Now I’m not suggesting that the Holy Spirit is a panacea and that if you were truly filled with the Spirit that you would never need medications. But what I do believe that Jesus is promising is a presence that remains with us through the storms of life. The thing we must remember, as is repeated in a common blessing, is that the peace of the Spirit is a peace that surpasses all comprehension. It is this way because it is relational rather than logical or situational. It is not a peace that makes sense because life is going your way or a peace that comes because the DOW is back over 13,000 and that is good because situations and circumstances are on constant flux. The Spirit’s peace is relational. He is the promise that nothing can separate us from the love of God and in the end that is the most important thing to know.

We live in a time when there is so much threatening both our unity as Anglicans and the unity of the Body of Christ in general. If rather than focusing on what divides us, we focus on all that the Holy Spirit is intended to bring us; like empowerment to serve, oneness with each other and the Father, loving obedience, peace and the like, we will be a lot further down the road in accomplishing the work that He has given us to do. I end with a simple ancient prayer. Come Holy Spirit come. Amen.

Stump the Rector

Marty wrote

“In the One Year Bible reading from 1st Samuel today, David shows up at the battle with the Philistines to bring food to his brothers and ends up killing Goliath. In previous chapters David played and sang to Saul when he was ill. So why did Saul not know David at this battle or is the book out of order chronologically? Also, David had been anointed by Samuel as king before this.”

Because the two mentions of David playing music for Saul are so close together in the same book, but in different settings, I do not think this is a mix up in the chronological order of the story (16:23 and 19:9). Perhaps the reason that Saul did not recognize David when he came to fight against Goliath is because as 17:15 tells us, David was only a part time servant. He would go back and forth from Saul’s court to Bethlehem to help his father with the sheep.

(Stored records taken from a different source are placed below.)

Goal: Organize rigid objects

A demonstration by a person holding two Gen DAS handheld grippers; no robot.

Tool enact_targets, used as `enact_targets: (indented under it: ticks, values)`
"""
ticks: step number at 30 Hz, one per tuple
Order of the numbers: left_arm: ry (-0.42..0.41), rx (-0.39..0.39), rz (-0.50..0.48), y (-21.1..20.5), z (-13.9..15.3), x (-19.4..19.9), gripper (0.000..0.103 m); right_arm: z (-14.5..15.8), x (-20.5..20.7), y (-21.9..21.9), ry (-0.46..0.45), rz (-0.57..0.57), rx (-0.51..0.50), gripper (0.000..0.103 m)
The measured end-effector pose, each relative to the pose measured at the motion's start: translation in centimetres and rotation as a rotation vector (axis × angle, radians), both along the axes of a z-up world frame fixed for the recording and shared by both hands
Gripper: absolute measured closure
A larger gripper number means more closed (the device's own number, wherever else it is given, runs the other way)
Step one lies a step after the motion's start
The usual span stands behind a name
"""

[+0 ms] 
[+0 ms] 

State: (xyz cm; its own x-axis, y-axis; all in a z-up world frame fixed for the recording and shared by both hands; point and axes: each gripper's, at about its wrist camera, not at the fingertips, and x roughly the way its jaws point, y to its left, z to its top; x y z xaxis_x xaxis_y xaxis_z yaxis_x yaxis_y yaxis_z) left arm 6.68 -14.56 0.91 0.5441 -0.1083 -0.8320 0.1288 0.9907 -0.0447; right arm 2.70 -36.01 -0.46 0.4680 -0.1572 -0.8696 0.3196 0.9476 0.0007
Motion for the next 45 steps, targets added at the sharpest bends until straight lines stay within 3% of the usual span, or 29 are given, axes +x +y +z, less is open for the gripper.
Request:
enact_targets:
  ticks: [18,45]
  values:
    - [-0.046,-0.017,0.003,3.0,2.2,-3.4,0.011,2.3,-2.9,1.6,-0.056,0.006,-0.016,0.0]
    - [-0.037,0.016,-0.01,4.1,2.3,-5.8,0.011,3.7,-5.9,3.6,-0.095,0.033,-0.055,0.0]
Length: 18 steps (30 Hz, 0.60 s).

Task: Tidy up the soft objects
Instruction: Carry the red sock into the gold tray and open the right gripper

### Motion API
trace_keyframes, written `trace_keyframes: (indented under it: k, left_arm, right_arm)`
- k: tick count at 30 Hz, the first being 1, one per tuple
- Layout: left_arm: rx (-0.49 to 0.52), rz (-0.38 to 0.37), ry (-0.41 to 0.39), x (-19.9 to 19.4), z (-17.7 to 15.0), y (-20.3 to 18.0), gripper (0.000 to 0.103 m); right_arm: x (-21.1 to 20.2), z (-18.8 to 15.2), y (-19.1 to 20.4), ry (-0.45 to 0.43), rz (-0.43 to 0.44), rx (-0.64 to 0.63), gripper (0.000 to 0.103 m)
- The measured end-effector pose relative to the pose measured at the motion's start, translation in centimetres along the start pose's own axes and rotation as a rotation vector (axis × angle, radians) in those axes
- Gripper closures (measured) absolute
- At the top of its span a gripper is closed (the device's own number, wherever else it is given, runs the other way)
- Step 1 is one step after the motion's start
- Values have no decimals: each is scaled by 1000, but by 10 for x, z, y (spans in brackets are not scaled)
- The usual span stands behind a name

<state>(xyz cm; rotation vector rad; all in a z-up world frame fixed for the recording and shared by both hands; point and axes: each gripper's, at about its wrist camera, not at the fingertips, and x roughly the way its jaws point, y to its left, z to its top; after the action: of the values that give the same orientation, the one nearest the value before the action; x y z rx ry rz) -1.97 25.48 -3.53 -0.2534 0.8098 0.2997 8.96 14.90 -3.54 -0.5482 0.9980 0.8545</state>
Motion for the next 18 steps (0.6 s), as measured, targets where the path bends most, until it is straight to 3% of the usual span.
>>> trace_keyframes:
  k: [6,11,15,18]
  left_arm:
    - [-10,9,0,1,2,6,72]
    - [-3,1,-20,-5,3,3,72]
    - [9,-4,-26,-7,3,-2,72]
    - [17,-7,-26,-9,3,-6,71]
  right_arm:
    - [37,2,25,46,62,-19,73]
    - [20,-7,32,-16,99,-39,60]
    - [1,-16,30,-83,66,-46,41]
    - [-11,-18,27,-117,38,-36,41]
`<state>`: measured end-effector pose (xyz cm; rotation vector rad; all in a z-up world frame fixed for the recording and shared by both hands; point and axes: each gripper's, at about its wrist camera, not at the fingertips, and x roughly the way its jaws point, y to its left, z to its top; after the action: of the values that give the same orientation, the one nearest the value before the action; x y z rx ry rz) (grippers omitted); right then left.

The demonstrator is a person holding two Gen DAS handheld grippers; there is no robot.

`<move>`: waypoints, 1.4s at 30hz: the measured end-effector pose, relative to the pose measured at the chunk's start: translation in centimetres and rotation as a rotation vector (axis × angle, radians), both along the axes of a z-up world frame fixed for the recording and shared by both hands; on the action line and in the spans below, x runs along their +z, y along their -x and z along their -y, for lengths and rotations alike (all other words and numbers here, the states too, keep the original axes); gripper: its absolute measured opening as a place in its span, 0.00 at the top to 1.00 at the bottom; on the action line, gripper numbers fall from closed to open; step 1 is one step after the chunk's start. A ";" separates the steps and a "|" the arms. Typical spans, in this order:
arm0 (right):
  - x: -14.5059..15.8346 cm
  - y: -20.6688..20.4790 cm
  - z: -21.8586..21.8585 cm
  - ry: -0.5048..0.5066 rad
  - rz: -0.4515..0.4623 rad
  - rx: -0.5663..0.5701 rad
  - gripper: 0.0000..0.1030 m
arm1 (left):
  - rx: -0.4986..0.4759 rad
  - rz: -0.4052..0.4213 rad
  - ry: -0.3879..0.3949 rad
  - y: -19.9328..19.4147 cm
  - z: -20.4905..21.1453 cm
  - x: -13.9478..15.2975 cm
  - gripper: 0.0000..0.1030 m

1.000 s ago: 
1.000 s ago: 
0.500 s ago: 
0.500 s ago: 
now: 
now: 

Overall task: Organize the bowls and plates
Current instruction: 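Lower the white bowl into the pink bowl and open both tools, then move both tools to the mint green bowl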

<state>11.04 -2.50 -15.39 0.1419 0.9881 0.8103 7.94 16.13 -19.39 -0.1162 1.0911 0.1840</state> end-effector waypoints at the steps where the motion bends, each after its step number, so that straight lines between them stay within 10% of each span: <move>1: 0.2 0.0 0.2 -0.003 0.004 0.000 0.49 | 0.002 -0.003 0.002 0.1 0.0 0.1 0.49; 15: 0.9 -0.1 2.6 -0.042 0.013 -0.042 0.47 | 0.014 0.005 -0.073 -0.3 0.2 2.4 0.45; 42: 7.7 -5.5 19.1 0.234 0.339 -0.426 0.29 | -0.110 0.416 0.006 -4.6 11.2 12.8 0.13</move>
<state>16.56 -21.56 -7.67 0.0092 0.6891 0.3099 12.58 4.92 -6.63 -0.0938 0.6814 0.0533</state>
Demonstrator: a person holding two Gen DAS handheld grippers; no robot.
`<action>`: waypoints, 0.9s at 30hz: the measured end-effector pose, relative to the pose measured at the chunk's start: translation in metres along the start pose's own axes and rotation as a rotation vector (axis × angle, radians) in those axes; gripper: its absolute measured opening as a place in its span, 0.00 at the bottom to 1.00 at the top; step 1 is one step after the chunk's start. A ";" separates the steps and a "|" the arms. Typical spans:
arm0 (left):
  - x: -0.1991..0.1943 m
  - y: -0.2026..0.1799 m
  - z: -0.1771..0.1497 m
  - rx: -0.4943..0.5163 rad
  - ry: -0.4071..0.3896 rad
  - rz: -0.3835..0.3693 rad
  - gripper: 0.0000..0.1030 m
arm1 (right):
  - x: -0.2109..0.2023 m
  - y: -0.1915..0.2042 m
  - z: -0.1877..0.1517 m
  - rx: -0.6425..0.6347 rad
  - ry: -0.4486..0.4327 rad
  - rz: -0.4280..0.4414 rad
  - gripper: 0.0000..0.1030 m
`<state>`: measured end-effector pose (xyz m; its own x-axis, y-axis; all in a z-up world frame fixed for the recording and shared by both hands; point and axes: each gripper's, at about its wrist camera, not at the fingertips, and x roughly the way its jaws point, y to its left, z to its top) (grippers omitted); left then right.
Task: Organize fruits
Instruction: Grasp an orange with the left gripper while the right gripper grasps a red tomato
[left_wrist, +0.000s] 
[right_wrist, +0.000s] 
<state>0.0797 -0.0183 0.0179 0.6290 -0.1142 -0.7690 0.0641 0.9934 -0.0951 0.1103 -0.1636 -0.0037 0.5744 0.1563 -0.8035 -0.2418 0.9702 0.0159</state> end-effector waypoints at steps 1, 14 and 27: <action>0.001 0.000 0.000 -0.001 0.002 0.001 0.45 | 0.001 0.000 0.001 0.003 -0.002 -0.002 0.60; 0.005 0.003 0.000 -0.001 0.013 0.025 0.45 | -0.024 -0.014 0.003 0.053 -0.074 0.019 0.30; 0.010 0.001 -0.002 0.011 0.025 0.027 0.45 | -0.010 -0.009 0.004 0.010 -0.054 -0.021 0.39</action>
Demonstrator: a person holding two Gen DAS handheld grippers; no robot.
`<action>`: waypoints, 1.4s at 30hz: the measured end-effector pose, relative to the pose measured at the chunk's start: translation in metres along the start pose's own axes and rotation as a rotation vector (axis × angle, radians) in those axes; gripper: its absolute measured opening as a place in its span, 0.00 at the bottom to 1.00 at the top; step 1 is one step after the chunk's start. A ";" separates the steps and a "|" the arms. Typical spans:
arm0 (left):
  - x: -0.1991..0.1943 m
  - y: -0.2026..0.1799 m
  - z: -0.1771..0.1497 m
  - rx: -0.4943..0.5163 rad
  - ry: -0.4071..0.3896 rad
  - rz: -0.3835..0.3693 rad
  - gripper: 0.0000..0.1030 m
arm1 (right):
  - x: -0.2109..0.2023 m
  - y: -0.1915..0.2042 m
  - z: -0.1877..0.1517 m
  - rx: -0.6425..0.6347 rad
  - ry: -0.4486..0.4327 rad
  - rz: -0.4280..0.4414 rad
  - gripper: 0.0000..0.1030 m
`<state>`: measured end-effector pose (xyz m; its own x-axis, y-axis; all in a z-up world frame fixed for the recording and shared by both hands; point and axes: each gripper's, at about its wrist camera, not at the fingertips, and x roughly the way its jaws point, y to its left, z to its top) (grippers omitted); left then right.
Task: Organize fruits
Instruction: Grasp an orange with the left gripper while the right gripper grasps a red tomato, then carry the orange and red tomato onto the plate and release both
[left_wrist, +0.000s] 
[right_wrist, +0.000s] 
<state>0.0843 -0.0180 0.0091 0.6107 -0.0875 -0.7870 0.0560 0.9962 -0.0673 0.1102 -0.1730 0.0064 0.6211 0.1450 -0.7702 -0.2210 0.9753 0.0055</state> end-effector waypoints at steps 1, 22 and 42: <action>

We are told in 1 Kings of King Solomon, “But Solomon did not make slaves of any of the Israelites; they were his fighting men, his government officials, his officers, his captains, and the commanders of his chariots and charioteers.” This gives us a hint of how many leaders the King oversaw without even mentioning wives, children and a plethora of servants. Given how many people were in a king’s court, it is not too much to imagine that he would not remember a part time servant. Add to this that Saul was under the stress of battle and he could be excused for a lapse in memory. Also we do not know how much time transpired between the time that David first became Saul’s servant and when he returned from helping his father to fight against Goliath. Even a few years in a young boys life can make a considerable difference in appearance as they become men.

As far as the anointing of David, that was a private affair just among his brothers (1 Samuel 16:13). Saul would not have known about it at that point. David’s public anointing as King of Judah would not come until after Saul and Jonathan’s death (2 Samuel 2).